§ TASK BRIEF
Two lines in the listing below mark the span: one contains "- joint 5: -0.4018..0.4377" and one contains "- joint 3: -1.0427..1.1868". Reproduce both of them and everything between, exactly.

- Opening Delimiter -

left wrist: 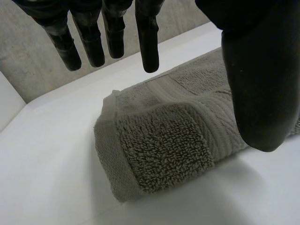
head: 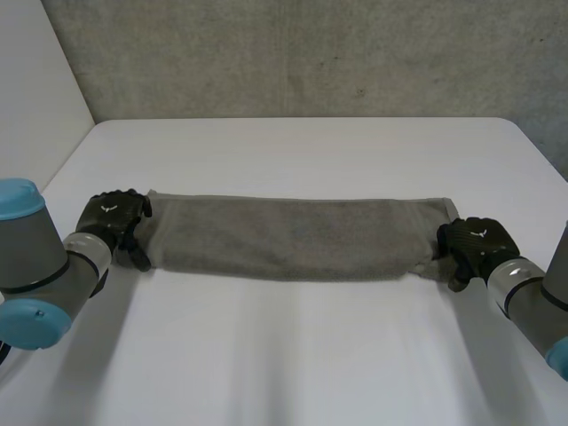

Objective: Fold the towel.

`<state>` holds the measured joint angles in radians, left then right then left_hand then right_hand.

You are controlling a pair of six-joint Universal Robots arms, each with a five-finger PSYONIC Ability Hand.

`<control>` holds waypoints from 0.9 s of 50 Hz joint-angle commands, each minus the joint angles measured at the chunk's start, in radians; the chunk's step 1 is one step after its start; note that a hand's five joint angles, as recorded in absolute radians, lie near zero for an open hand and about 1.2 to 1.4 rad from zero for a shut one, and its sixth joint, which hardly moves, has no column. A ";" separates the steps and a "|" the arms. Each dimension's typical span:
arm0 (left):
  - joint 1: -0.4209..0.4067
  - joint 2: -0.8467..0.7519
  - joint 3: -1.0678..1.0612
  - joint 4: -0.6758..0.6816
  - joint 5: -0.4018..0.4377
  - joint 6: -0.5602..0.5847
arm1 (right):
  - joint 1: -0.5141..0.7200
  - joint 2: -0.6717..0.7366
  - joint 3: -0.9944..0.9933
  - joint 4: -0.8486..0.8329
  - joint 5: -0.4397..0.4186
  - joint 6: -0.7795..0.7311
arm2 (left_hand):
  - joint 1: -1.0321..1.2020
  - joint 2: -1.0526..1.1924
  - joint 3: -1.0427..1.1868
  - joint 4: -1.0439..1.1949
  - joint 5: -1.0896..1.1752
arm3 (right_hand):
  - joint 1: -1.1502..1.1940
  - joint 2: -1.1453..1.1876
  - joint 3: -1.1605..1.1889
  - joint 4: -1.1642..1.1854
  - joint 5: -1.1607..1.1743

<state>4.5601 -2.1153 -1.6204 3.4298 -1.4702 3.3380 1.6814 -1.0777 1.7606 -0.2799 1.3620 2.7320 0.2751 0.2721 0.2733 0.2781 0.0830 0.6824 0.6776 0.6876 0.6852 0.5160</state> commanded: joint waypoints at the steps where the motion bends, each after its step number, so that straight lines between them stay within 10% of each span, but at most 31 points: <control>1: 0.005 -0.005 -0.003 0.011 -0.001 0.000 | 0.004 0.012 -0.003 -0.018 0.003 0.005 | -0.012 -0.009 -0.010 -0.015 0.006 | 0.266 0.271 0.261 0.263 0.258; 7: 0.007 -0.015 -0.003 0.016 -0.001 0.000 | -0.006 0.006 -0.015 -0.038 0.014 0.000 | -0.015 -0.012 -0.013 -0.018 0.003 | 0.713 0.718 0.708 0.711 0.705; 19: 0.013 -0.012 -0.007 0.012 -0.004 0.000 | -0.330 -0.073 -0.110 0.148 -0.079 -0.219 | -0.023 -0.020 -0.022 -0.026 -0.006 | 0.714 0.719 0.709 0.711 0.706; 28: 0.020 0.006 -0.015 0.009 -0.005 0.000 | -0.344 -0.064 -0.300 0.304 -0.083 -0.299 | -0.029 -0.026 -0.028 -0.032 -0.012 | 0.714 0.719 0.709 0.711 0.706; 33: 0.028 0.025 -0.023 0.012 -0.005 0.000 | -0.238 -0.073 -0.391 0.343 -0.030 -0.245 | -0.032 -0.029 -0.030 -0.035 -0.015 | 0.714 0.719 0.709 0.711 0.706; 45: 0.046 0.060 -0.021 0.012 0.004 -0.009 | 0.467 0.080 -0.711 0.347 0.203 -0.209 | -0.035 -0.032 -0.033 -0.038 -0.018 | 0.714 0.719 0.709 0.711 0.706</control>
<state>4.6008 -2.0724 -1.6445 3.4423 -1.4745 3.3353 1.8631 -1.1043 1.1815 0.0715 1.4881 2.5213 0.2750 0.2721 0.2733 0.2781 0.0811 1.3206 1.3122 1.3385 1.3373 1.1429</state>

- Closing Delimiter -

§ ANSWER SPACE
  - joint 5: -0.4018..0.4377
  - joint 6: -0.5602..0.5847
arm1 (right):
  - joint 1: -0.5141..0.7200
  - joint 2: -0.6717..0.7366
  - joint 3: -0.9944..0.9933
  - joint 4: -0.8486..0.8329
  - joint 5: -0.4397..0.4186
  - joint 6: -0.7795..0.7311
arm2 (left_hand):
  - joint 1: -1.0321..1.2020
  - joint 2: -1.0526..1.1924
  - joint 3: -1.0427..1.1868

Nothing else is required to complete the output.